Ive resorted to simply using the Hurst to downshift, if racing is my intent.


----------



## ylwgto (Oct 27, 2009)

hah, yeah I've been downshifting with my ratchet shifter too...but I also miss auto kickdown when merging or passing for example.

I'll try this switch and see if it works. So annoyed with my TH400 temperment all around....

How the heck to you calibrate a simple switch like that? seems like it is all or none and my pedal bracket seems fixed in position


----------



## armyadarkness (Dec 7, 2020)

The plastic trigger and switch itself is ratcheting. Once you install the switch, you pull the trigger forward and you can hear it ratcheting. Then you press the pedal WOT and it automatically sets the switch to that point. 

Most GM kickdowns, including my 91 Fuel Injected Camaro with 700r4, had some form of kickdown calibration, because cable stretch and wear will eventually affect performance.


----------



## armyadarkness (Dec 7, 2020)




----------



## ylwgto (Oct 27, 2009)

Interesting. So I assume you only get one shot at setting it right since I see no way of releasing the ratcheting system inside?


----------



## armyadarkness (Dec 7, 2020)

Nope. You can do it all day long if you like. However, it's plastic from China, so.... You'd really have to go FAR out of your way to do it wrong.


----------



## ylwgto (Oct 27, 2009)

installed new switch, still no kickdown at all. bummer.


----------



## armyadarkness (Dec 7, 2020)

That sucks. That means that either your wire or the solenoid is bad. Check the wire first. Many people told me that I should hear my solenoid click, I never did. My downshift works now, but as I said, it's still a bit inconsistent, so I'm likely to change the solenoid and just be on the safe side.Its still my goal to convert the car to manual, but in the meantime... 

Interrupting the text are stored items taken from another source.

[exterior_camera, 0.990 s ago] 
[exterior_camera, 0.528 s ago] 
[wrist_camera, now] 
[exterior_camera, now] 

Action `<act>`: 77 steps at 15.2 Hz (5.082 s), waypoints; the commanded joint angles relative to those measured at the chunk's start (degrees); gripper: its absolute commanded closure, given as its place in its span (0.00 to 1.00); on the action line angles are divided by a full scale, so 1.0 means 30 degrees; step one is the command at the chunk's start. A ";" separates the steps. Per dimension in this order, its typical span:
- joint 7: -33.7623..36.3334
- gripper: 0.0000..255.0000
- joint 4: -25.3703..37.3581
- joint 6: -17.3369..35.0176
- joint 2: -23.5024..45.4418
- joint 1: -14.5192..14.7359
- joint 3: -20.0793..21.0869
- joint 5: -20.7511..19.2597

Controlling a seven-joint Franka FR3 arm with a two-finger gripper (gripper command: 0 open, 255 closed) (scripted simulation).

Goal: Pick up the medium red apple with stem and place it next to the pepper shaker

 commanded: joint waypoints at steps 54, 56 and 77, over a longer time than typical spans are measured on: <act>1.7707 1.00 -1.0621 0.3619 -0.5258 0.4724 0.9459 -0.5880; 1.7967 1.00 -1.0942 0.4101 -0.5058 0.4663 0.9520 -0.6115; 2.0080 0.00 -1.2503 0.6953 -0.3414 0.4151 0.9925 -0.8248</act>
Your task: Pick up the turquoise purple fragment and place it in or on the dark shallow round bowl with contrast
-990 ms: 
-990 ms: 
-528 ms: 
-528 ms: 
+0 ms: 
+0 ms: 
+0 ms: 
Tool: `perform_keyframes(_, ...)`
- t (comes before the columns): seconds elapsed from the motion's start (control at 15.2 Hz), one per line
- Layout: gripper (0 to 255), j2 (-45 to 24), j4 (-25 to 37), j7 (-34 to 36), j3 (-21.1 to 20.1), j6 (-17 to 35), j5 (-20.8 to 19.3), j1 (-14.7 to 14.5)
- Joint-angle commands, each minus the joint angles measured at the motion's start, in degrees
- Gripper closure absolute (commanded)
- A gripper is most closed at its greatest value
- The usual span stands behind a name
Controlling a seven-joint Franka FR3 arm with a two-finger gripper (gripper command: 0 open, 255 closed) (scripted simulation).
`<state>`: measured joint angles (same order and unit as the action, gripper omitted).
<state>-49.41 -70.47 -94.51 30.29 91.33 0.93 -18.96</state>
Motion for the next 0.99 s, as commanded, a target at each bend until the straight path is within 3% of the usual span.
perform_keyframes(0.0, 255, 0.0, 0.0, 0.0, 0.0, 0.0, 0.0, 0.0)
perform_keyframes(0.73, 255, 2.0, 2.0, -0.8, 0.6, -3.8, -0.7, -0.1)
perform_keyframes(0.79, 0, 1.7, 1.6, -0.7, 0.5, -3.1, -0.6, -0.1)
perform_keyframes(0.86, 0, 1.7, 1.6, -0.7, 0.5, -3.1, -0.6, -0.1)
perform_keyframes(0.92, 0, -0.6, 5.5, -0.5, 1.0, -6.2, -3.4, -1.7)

Many TH4oo owners complain of inconsistent kickdowns. I think between old switches and sticky solenoids, it must be very common.


----------



## ylwgto (Oct 27, 2009)

armyadarkness said:


> That sucks. That means that either your wire or the solenoid is bad. Check the wire first. Many people told me that I should hear my solenoid click, I never did. My downshift works now, but as I said, it's still a bit inconsistent, so I'm likely to change the solenoid and just be on the safe side.Its still my goal to convert the car to manual, but in the meantime...
> 
> Many TH4oo owners complain of inconsistent kickdowns. I think between old switches and sticky solenoids, it must be very common.


will check it out, thanks army


----------